### What to produce:
Starting at the line that contains "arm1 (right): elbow", reproduce only the lines through the end of the data, exactly, including both the first and the last; skip the pictures.

[Start of section]

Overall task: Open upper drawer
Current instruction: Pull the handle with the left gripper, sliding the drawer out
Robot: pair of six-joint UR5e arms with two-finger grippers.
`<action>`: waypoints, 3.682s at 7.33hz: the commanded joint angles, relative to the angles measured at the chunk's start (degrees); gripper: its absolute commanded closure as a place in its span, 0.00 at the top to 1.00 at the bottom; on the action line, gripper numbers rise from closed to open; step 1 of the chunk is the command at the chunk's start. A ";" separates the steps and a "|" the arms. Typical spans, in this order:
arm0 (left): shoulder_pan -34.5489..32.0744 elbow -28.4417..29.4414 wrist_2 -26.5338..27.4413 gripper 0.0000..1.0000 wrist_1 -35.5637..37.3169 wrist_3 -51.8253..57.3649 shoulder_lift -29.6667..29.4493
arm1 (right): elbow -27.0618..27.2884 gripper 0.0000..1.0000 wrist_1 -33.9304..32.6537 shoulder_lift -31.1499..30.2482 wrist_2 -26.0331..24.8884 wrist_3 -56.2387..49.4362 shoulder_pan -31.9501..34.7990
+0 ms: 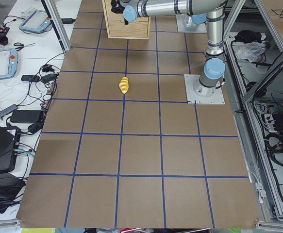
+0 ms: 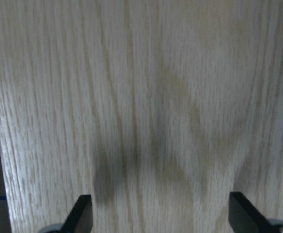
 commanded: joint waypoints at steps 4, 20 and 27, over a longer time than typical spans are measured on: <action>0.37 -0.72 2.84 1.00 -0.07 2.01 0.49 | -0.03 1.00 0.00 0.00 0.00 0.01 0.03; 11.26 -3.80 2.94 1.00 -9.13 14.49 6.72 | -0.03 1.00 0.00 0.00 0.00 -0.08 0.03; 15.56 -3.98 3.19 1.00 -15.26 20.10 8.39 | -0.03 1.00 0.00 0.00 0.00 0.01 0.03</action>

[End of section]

### Solution to the problem:
arm1 (right): elbow -27.0618..27.2884 gripper 0.0000..1.0000 wrist_1 -33.9304..32.6537 shoulder_lift -31.1499..30.2482 wrist_2 -26.0331..24.8884 wrist_3 -56.2387..49.4362 shoulder_pan -31.9501..34.7990
+0 ms: 
+0 ms: 
 commanded: joint waypoints at steps 4, 20 and 27, over a longer time than typical spans are measured on: <action>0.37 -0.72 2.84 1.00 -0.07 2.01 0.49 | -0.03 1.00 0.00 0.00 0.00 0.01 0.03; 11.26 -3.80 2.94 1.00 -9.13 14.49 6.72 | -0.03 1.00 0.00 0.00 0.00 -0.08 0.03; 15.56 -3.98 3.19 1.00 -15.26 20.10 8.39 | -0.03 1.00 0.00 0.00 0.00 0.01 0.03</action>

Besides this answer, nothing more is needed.